Nix Selfhosting in the Age of LLMs

I recently had to redo my homelab. Homelab might be a very strong word for what is just a Raspberry Pi 4 8GB hooked up to a 2TB storage drive. Regardless, lately it has been slugging along at unacceptable speeds. I don't know if it was system rot or just a buildup of dust, but my home run services were becoming slow. I wanted to run maintenance on it, but I was sort of afraid to touch anything from what I built.

I based all my work on Helm charts to be deployed on Kubernetes (k3s to be exact). I reasoned it was the cutting edge way to self-host, it was highly secure, and that Helm made everything declarative. In the end I found it unwieldy, and the Helm charts weren't as declarative and pure as I would have hoped. The system would still get stuck mid-deployment, previous configuration options wouldn't always go away and services needed to be manually deleted. It always felt like a great beast I was trying to wrestle into submission, which is not how I want to feel about a service backing up pictures of my children.

It was time for a change. I wanted to restart my homelab and make it something very maintainable. This drove me to use two technologies that were new to me since my last attempt at self hosting:

• The NIX ecosystem: I migrated my own laptop to NixOS over a year ago at this point. I migrated my work setup to Nix and now almost all of my projects use Nix to manage dependencies, builds, and deployments. Now, I had an opportunity to manage my homelab using NixOS and declare everything.
• LLMs and Agentic Co-Programming: A lot of the work I did in the past involved painstaking port definitions and reverse-proxy configurations. There was no reason to think this time would be different in this regard, but knowing I could partially rely on some form of coding agent made the process significantly less daunting.

I started to make a migration plan - I wanted to keep relevant data from my old homelab and migrate it into my new setup. Within a day I had backups ready to be ported. Within two more days I had my initial services running, albeit with some bugs. It took another day to iron it all out (keep in mind, my time spent working on this project was 10PM to 11PM only, I consider this quick progress).

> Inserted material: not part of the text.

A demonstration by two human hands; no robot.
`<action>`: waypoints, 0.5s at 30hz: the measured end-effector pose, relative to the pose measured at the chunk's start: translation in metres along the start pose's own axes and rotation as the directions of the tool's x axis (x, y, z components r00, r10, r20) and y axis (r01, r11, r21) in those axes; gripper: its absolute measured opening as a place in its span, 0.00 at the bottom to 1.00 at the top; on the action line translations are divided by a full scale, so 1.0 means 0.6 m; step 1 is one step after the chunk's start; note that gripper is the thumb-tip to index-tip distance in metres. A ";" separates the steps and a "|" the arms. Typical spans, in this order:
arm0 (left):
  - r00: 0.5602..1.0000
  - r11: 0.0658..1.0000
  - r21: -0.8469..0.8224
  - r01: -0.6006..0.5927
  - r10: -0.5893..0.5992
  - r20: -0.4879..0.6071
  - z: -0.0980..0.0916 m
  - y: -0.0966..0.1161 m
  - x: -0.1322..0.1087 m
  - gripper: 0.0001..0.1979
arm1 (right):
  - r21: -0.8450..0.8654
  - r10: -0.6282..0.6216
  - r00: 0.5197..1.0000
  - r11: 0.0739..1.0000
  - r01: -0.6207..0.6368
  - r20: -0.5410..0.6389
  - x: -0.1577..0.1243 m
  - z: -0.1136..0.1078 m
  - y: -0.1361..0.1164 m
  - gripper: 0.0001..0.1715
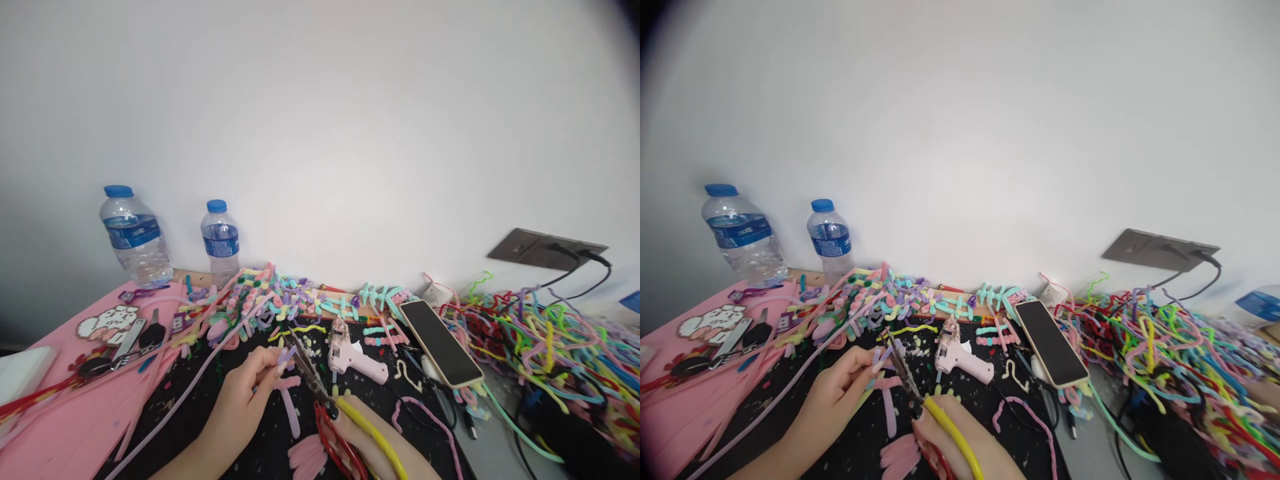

Sure enough, it all worked! I backed up all my files and ran my little suite of automations within a few days! It was working faster than ever before, and I felt more in control than ever, even though I delegated 50% of the coding work to a machine. I attribute this to the fact that, since everything was strictly declarative, I could always tear it all down and rebuild it exactly the way I want very easily.

Of course using an agentic coding agent helps with self-hosting related tasks. This is true also for a Kubernetes based helm-charted repo like my previous setup. But there ARE some DEFINITE benefits of using this specific combination.

For starters, the fact that my system is fully declarative means that the LLM knows exactly what is and isn't installed just by looking at the project itself. It doesn't have to hunt around and search for active processes or guess which config file is being read - it knows the file layout and can infer immediately which services are running and how they are configured. Compare this to bloating your context by first reading a bunch of YAML files in the repo and then running a bunch fo commands to make sure everything exists in the repo and making sure it matches the YAML.

An additional benefit came along with all the custom commands I created for myself - turns out if they're useful for me, they're useful for the LLM! This allows it to perform routine tasks repeatably and correctly, instead of guessing what the best way to do so is.

As an example, I already have a command that does all the work for checking the state of my backups. The command queries relevant services and logs, and summarizes it for me in one output. that checks all the relevant services and returns the information together. The LLM, instead of learning about the structure of the backup service every time, can just run the command and look at the output.

Of course LLMs did not solve all my woes. Worse, they introduced new ones.

When setting up the new homelab Claude decided to be pretty lax on security. Network isolation wasn't that important so it could just skip it, file permissions were a bit of a pain to deal with, so why bother… You get the picture.

Needless to say this was not cutting it. Once I realized this was going on, addressing it with the help of Claude was easy, but I had to first see this issues myself. Even with LLMs there is no replacement for understanding the code you have.

Another thing is the actual design of the repo itself and how it is organized. Claude can easily spaghettify a codebase if not kept in check. A disorganized codebase makes it harder for Claude itself to work, but more importantly, it makes it harder for me to understand the code I am using, which makes it harder to control Claude. It was critical for me to babysit Claude and give sensible repo design guidance so my code would be kept in check. Just because you're using AI doesn't mean you should let it make messy code.

Even with these gripes - using an LLM saved me loads of time and allowed me to make this migration even if the time I have to spend on this topic is very, very limited.

This is an ongoing exercise in bad sys-admining - but I am enjoying it very much. Everything so far is running smoothly, and within a short amount of time I surpassed the state my homelab was in - and not once did I have to delete and redeploy an ingress configuration. I even managed to set up services that I gave up deploying before.

I will keep using this for now. In the end, I don't want to have to rely on the LLM for every task I want to do with my homelab. Over time, I will simplify and restructure my codebase further to make it easily maintainable by me, a silly old human. That being said, even now, it is in an excellent state, and I am optimistic about the future of my self-hosted services.